### Exercise
Exact reproduction of all the data is needed.

Dataset records:
|---|
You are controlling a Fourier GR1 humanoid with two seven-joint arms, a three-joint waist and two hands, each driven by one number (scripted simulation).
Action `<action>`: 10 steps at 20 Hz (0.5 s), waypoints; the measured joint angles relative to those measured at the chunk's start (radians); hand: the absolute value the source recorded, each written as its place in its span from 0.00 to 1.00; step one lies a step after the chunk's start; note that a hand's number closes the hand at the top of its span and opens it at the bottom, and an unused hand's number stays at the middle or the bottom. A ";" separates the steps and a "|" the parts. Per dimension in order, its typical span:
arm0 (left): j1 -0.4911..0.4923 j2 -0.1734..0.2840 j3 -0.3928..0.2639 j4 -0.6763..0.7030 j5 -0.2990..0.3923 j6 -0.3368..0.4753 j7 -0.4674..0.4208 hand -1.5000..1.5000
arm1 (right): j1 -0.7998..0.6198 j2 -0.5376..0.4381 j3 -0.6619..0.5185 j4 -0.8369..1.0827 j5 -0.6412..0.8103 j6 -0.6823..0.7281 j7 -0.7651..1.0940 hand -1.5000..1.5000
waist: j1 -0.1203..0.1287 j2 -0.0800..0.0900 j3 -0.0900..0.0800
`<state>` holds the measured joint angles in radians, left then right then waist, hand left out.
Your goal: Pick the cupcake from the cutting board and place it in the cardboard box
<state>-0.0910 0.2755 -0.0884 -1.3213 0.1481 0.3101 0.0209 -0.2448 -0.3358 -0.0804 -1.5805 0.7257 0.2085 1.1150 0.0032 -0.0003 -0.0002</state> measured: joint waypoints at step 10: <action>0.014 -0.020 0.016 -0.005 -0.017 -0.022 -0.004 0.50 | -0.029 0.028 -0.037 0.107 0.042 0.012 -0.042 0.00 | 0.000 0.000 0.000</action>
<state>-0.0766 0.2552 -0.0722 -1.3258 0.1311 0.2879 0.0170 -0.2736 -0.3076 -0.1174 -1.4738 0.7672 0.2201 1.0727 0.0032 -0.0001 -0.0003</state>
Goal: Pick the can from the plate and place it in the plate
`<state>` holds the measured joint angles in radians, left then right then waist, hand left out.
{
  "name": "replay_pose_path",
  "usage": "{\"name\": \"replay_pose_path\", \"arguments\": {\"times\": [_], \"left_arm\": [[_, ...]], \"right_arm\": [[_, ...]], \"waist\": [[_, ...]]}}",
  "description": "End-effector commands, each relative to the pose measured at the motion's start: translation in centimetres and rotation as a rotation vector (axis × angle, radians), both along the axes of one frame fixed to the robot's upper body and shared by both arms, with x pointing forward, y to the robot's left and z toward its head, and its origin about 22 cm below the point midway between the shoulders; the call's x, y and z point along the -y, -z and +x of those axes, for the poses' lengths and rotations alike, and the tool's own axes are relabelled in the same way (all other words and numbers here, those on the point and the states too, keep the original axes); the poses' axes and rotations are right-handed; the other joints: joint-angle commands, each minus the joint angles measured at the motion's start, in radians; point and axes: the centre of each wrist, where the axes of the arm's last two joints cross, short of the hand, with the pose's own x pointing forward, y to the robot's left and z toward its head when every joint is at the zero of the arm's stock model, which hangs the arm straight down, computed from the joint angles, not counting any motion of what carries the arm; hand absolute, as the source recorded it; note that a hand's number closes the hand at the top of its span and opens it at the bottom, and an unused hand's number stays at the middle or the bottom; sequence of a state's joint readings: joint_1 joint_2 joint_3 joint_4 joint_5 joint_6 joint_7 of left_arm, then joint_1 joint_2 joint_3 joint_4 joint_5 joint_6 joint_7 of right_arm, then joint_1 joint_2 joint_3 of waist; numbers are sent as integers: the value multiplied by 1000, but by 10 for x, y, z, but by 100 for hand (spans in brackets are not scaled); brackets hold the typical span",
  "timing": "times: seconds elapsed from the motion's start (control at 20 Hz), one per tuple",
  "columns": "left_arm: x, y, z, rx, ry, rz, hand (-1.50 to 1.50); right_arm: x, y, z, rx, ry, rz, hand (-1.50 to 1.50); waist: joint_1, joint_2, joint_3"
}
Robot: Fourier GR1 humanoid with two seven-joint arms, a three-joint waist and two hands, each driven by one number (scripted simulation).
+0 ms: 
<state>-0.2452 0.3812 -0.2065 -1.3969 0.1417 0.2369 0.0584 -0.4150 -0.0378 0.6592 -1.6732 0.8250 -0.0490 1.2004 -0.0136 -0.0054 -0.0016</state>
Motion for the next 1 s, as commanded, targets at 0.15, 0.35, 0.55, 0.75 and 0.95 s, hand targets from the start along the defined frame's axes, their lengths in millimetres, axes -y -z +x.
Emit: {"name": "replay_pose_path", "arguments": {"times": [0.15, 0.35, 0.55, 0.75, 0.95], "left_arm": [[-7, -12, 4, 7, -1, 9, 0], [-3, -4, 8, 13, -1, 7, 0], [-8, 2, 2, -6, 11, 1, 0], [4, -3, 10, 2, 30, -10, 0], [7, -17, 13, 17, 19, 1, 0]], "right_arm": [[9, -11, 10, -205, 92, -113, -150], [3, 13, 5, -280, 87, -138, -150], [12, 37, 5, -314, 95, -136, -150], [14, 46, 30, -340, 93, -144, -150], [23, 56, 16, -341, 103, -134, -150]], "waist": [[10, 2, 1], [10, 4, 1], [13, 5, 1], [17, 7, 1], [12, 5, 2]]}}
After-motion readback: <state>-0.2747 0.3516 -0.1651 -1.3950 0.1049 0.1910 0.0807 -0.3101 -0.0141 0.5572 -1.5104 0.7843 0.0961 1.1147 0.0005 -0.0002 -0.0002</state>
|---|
### Response below
You are controlling a Fourier GR1 humanoid with two seven-joint arms, a three-joint waist and two hands, each driven by one number (scripted simulation).
Action `<action>`: 10 steps at 20 Hz (0.5 s), waypoints; the measured joint angles relative to those measured at the chunk's start (radians); hand: the absolute value the source recorded, each written as its place in its span from 0.00 to 1.00; step one lies a step after the chunk's start; note that a hand's number closes the hand at the top of its span and opens it at the bottom, and an unused hand's number stays at the middle or the bottom. A ";" separates the steps and a "|" the parts. Per dimension in order, its typical span:
arm0 (left): j1 -0.4911..0.4923 j2 -0.1734..0.2840 j3 -0.3928..0.2639 j4 -0.6763..0.7030 j5 -0.2990..0.3923 j6 -0.3368..0.4753 j7 -0.4674..0.4208 hand -1.5000..1.5000
arm1 (right): j1 -0.7998..0.6198 j2 -0.5376..0.4381 j3 -0.6619..0.5185 j4 -0.8369..1.0827 j5 -0.6412..0.8103 j6 -0.6823..0.7281 j7 -0.7651..1.0940 hand -1.5000..1.5000
waist: j1 -0.1203..0.1287 j2 -0.0800..0.0900 j3 -0.0900..0.0800
`<state>` holds the measured joint angles in radians, left then right then waist, hand left out.
Your goal: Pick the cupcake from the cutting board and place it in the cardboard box
<state>-0.0910 0.2755 -0.0884 -1.3213 0.1481 0.3101 0.0209 -0.2448 -0.3358 -0.0804 -1.5805 0.7257 0.2085 1.1150 0.0032 -0.0003 -0.0002</state> measured: joint waypoints at step 10: <action>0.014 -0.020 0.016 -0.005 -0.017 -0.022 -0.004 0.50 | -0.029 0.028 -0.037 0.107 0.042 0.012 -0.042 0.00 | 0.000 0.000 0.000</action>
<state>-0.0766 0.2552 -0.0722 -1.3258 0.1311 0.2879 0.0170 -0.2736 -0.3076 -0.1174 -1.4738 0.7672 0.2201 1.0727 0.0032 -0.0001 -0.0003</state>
Goal: Pick the can from the plate and place it in the plate
`<state>` holds the measured joint angles in radians, left then right then waist, hand left out.
{
  "name": "replay_pose_path",
  "usage": "{\"name\": \"replay_pose_path\", \"arguments\": {\"times\": [_], \"left_arm\": [[_, ...]], \"right_arm\": [[_, ...]], \"waist\": [[_, ...]]}}",
  "description": "End-effector commands, each relative to the pose measured at the motion's start: translation in centimetres and rotation as a rotation vector (axis × angle, radians), both along the axes of one frame fixed to the robot's upper body and shared by both arms, with x pointing forward, y to the robot's left and z toward its head, and its origin about 22 cm below the point midway between the shoulders; the call's x, y and z point along the -y, -z and +x of those axes, for the poses' lengths and rotations alike, and the tool's own axes are relabelled in the same way (all other words and numbers here, those on the point and the states too, keep the original axes); the poses' axes and rotations are right-handed; the other joints: joint-angle commands, each minus the joint angles measured at the motion's start, in radians; point and axes: the centre of each wrist, where the axes of the arm's last two joints cross, short of the hand, with the pose's own x pointing forward, y to the robot's left and z toward its head when every joint is at the zero of the arm's stock model, which hangs the arm straight down, computed from the joint angles, not counting any motion of what carries the arm; hand absolute, as the source recorded it; note that a hand's number closes the hand at the top of its span and opens it at the bottom, and an unused hand's number stays at the middle or the bottom; sequence of a state's joint readings: joint_1 joint_2 joint_3 joint_4 joint_5 joint_6 joint_7 of left_arm, then joint_1 joint_2 joint_3 joint_4 joint_5 joint_6 joint_7 of right_arm, then joint_1 joint_2 joint_3 of waist; numbers are sent as integers: the value multiplied by 1000, but by 10 for x, y, z, but by 100 for hand (spans in brackets are not scaled); brackets hold the typical span",
  "timing": "times: seconds elapsed from the motion's start (control at 20 Hz), one per tuple",
  "columns": "left_arm: x, y, z, rx, ry, rz, hand (-1.50 to 1.50); right_arm: x, y, z, rx, ry, rz, hand (-1.50 to 1.50); waist: joint_1, joint_2, joint_3"
}
Robot: Fourier GR1 humanoid with two seven-joint arms, a three-joint waist and two hands, each driven by one number (scripted simulation).
+0 ms: 
<state>-0.2452 0.3812 -0.2065 -1.3969 0.1417 0.2369 0.0584 -0.4150 -0.0378 0.6592 -1.6732 0.8250 -0.0490 1.2004 -0.0136 -0.0054 -0.0016</state>
Motion for the next 1 s, as commanded, targets at 0.15, 0.35, 0.55, 0.75 and 0.95 s, hand targets from the start along the defined frame's axes, their lengths in millimetres, axes -y -z +x.
Emit: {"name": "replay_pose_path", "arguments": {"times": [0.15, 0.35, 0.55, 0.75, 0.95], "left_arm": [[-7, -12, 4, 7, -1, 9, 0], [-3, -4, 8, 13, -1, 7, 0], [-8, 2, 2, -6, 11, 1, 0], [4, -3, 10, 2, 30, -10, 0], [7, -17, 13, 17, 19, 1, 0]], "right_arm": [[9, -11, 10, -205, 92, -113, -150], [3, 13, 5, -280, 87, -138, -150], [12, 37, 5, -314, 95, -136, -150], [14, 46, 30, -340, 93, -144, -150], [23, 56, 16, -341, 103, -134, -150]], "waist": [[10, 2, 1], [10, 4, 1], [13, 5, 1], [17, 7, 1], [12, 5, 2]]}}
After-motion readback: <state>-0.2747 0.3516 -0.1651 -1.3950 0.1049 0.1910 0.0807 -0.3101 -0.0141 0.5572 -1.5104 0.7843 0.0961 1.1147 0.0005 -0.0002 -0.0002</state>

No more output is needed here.